Part Three:
Evaluating the Use of ICT in Teaching and Learning

a. Evaluating the Lessons

In the case study, it was fairly simple to see the differences between a traditionally run lesson and the lessons run using ICT. The lessons using the World Wide Web and the CD-ROM were often evaluated as stand-alone sessions, because this was the way the teacher was able to run them. Where individuals, pairs and groups were working on different things, and where the course of the lessons demanded some fragmentation of the class, it was more difficult to judge. It was also more difficult to judge effectiveness where technological problems arose, such as computers not working as they should, the World Wide Web access slowing down dramatically, or the CD-ROM not functioning fully.
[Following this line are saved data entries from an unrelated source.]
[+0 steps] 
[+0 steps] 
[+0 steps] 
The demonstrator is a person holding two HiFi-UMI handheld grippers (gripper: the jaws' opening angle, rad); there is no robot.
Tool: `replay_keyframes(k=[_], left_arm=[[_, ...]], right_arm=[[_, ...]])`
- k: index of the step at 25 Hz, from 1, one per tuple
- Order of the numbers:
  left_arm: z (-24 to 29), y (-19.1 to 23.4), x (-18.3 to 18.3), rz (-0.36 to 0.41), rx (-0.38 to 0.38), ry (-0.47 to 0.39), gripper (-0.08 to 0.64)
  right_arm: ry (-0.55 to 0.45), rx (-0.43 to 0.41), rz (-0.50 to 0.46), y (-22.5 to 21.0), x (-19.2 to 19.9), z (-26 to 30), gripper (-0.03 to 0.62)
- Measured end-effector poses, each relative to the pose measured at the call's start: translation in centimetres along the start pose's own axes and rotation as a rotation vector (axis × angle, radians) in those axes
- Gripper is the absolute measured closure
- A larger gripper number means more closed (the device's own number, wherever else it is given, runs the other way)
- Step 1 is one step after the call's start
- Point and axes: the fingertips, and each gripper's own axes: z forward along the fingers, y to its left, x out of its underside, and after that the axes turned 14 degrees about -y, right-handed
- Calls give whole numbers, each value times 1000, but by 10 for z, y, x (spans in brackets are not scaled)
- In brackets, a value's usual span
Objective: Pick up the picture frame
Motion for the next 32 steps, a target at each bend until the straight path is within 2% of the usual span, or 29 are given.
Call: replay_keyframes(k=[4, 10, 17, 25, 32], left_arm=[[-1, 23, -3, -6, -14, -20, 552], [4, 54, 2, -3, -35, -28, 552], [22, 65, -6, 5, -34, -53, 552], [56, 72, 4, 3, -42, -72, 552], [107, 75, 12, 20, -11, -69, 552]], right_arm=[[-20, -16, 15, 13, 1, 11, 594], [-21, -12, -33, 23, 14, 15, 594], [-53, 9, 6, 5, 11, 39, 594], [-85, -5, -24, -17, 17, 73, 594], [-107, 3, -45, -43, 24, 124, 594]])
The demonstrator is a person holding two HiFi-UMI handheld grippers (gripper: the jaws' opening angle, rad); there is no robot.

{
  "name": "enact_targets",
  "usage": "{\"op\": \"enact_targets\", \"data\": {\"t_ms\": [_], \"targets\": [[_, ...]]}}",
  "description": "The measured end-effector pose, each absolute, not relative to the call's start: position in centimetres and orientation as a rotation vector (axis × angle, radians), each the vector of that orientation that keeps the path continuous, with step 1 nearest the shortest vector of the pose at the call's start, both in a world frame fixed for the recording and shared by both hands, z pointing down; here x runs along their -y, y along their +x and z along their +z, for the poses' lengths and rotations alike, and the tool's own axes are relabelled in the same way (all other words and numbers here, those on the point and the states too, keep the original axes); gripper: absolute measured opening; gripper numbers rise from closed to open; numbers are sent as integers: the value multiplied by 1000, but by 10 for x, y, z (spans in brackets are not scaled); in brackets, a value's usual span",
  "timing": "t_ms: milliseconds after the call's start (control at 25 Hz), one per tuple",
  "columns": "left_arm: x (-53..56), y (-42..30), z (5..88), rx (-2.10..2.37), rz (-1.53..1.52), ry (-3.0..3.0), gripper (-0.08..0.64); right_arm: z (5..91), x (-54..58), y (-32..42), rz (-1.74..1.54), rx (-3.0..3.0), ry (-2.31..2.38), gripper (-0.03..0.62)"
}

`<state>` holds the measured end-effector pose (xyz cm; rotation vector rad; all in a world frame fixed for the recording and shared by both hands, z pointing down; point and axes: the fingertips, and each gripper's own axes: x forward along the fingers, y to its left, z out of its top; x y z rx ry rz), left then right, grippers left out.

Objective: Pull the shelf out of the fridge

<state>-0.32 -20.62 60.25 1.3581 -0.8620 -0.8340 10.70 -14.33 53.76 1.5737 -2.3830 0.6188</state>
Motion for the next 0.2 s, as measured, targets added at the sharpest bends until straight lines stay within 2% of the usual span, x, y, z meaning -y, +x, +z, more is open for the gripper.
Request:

You will need a framework within which to evaluate the lessons run using ICT, and the best way to approach this is to use your own or your school's evaluation framework, paying particular attention only to the differences between lessons with and without the use of the technology. The main point is that evaluation is based on learning rather than on technology, and that your own ability to evaluate the effectiveness of the learning experience is paramount.

For this reason, and because it is possible that you will be evaluating work with ICT that is new to you, I suggest that you do the following:

  1. Apply your usual formal or informal method of lesson evaluation to the lessons where you used ICT in a way you hadn't before.
  2. Discuss this set of evaluations - ideally two or three in the first instance - with your mentor.
  3. Determine from the evaluations and the discussions where you would do things differently in the future, both with the same lessons and with lessons where the subject matter or the technological response to the subject matter are common.